When Maryland lawmakers weigh bills on changing policing practices and reforming criminal justice, they’ll have extra information to consider on racial equity.
The General Assembly is starting a pilot program that will give lawmakers expert analysis on whether bills would result in disparate harm — or help — to different segments of the population.
Democratic leaders say this will be a help in efforts to dismantle structural racism — the laws, policies and standards that have an adverse impact on people of color and perpetuate advantages for white people.
“There is finally a broader understanding across Maryland and the country of the existence of structural racism — but we have to have better and deeper information in order to reverse its impact,” House of Delegates Speaker Adrienne A. Jones said in a statement.
The nonpartisan analysts at the state Department of Legislative Services will generate the “racial impact statements” on bills, using data and assistance from Bowie State University and the University of Baltimore’s Schaefer Center for Public Policy.
The analysts already write comprehensive summaries for every bill introduced in the General Assembly, including explanations of how the proposals would work, how much they would cost and how they would affect local governments and small businesses.
Del. Jazz Lewis, who pushed for the racial equity analysis, said he hopes the effort can expand in future years to cover bills related to health care and education and then eventually all bills.
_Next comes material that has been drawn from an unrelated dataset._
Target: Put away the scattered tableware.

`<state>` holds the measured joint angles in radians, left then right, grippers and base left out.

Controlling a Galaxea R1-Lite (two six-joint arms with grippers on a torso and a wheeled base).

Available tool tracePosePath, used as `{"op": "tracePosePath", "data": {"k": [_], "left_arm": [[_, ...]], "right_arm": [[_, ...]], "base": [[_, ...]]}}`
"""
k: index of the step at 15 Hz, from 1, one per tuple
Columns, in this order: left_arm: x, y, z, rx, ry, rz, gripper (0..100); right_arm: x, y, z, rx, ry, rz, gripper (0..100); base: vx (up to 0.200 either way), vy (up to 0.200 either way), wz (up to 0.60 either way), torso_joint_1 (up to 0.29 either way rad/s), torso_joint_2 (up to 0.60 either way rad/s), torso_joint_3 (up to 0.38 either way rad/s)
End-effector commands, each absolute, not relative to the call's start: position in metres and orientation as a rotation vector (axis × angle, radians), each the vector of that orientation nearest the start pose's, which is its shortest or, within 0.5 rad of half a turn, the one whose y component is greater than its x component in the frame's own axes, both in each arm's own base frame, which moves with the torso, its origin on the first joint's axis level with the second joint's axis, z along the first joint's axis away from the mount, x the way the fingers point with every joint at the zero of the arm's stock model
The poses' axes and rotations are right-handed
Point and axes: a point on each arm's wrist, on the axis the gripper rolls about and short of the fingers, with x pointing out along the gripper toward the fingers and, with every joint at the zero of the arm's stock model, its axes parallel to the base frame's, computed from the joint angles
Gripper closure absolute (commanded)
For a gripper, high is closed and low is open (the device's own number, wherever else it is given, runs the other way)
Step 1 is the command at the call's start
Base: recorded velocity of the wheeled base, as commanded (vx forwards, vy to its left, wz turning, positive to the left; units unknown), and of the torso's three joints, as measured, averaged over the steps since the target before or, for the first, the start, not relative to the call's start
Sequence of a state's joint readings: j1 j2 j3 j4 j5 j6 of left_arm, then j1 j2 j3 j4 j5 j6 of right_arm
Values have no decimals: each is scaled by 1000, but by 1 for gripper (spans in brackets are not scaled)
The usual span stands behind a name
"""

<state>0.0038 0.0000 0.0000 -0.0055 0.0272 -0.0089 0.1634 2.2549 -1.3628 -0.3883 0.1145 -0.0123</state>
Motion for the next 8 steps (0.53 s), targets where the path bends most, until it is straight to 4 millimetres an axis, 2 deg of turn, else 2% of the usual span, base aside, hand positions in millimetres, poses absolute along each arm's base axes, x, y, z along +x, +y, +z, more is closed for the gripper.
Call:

Lewis said in the past, policies were often put forward without regard to whether different segments of society would be affected more than others. As an example, he points to tougher sentences for crack cocaine possession than powder cocaine possession, which ultimately put people of color behind bars for longer periods than white defendants.
“During the crack cocaine epidemic and the period that followed, the state went too far on tough-on-crime penalties without a deep analysis of understanding the communities that would be impacted,” said Lewis, a Prince George’s County Democrat.
With more data and better understanding, lawmakers will have a chance to “mitigate” any disparate impacts.
Lewis said he was struck a couple years ago when participating in a debate about increasing minimum sentences that would primarily affect Black men younger than 35 — and realized “I was the only person in that demographic group in the room.”
After that, the 31-year-old delegate began pursuing ways to officially include racial equity in policy discussions. Lewis said he’s grateful the idea gained traction with Jones and Senate President Bill Ferguson, also Democrats.
It’s the latest effort by lawmakers to take visible steps for equity in their 2021 legislative session, which follows last summer’s demonstrations nationwide for racial justice and against police violence.
Jones is promoting what she’s calling a “Black Agenda” of bills, sponsored by various lawmakers. It includes legislation that would declare racism as a public health crisis, direct more money to an entrepreneurship fund to help minority-owned businesses and fund targeted health care programs in underserved communities.
Democratic Senate President Pro Tem Melony Griffith spent months leading a bipartisan work group that examined equity issues and developed a range of proposals, some of which are coming before lawmakers this year.
State legislatures in Connecticut, Iowa and New Jersey already use legislative analyses of racial equity on bills, while Florida, Minnesota and Oregon have arranged for outside reviews on certain bills, according to legislative leaders.
In Maryland, Montgomery County has included a “racial equity and social justice impact statement” in its legislation analysis since last year, an initiative led by Democratic Councilwoman Nancy Navarro.
Navarro said the information has proved valuable, particularly in discussing bills about school resource officers. Council members have reviewed data about arrests and discipline of students involving officers.
Navarro said the analyses work best when coupled with training for officials to understand structural racism, which was done in Montgomery under a sweeping bill she passed when she was council president. Training is paramount, she said, to “understanding the nuances and truths” of racial equity.
The Baltimore City Council passed a bill requiring similar racial equity analyses. But it failed at the end of then-Mayor Bernard C. “Jack” Young’s term in December when the Democrat neither signed nor vetoed the legislation.
New City Council President Nick Mosby, a Democrat, would be “very interested” in pursuing legislation to require an equity analysis on bills, according to his spokeswoman, Yvonne Wenger.
Baltimore Sun reporter Emily Opilo contributed to this article.